__HOW TO COMPLETE THIS TASK__. Print only the lines below from the one with "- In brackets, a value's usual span" to the one with "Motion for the", both included, exactly as they stand. Leave pictures out.

__AVAILABLE DATA__.
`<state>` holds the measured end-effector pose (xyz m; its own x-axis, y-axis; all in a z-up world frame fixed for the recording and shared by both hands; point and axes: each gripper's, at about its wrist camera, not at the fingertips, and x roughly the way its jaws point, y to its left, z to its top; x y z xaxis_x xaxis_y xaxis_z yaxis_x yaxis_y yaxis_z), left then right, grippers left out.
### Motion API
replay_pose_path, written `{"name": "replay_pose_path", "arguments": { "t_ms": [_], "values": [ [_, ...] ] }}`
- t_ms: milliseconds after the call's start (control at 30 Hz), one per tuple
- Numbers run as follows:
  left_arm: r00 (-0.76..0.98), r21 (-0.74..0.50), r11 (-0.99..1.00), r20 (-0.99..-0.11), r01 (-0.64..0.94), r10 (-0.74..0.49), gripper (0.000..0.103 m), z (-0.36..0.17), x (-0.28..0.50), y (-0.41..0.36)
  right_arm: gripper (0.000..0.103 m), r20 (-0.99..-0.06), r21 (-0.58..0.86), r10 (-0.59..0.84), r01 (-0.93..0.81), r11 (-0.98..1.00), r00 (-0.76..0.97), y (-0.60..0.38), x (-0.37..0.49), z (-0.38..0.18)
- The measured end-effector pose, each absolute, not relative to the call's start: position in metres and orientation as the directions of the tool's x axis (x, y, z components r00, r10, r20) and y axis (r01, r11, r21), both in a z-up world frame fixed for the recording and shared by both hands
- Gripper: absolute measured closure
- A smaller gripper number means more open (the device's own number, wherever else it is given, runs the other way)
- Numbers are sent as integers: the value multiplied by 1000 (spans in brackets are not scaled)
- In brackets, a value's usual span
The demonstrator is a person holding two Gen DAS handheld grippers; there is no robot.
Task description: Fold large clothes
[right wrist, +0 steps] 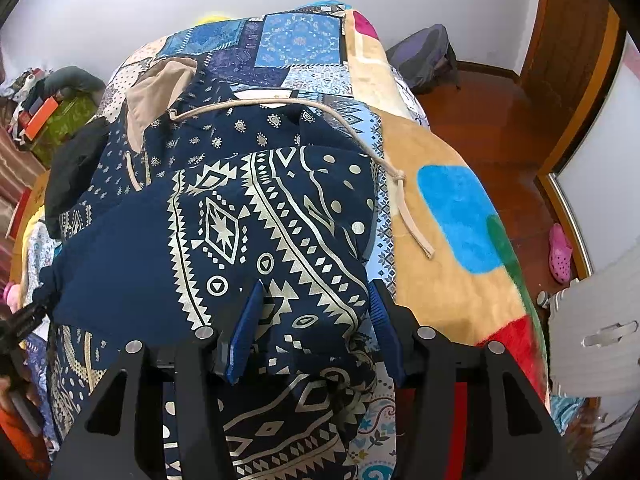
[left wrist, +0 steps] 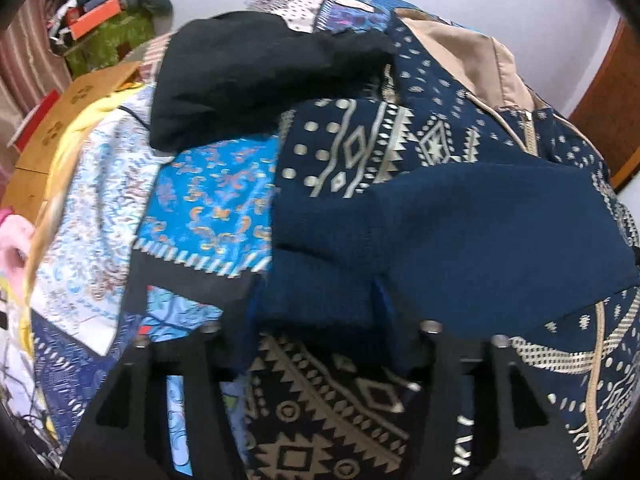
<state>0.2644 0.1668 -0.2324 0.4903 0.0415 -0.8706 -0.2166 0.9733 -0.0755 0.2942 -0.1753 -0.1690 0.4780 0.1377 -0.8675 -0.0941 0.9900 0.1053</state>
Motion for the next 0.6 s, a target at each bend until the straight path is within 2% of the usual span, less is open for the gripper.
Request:
{"name": "replay_pose_path", "arguments": {
  "t_ms": [167, 433, 600],
  "values": [
    [500, -56, 972, -864, -226, 66, 44, -212, 263, 177, 53, -868, 91, 135, -113, 989, 478, -170, 300, -160],
    [633, -7, 983, -765, -185, 114, 44, -144, 290, 179, 53, -805, 103, 179, -163, 981, 566, -157, 320, -118],
    [692, -84, 987, -721, -134, 33, 43, -112, 335, 179, 53, -745, 128, 234, -209, 969, 625, -140, 343, -86]
  ]
}}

__OUTPUT__.
- In brackets, a value's usual span
The demonstrator is a person holding two Gen DAS handheld grippers; there is no robot.
Task description: Fold large clothes
[right wrist, +0 steps] 
[left wrist, +0 steps] 
<state>0.2644 0.1668 -0.2324 0.4903 0.0415 -0.8706 -0.2166 0.9733 -0.0755 0.2942 -0.1753 -0.1690 0.4780 0.1377 -0.8675 -0.0941 0.9900 0.1053</state>
Motion for the next 0.6 s, a target at each bend until the straight path is within 2% of the usual span, less is open for the gripper.

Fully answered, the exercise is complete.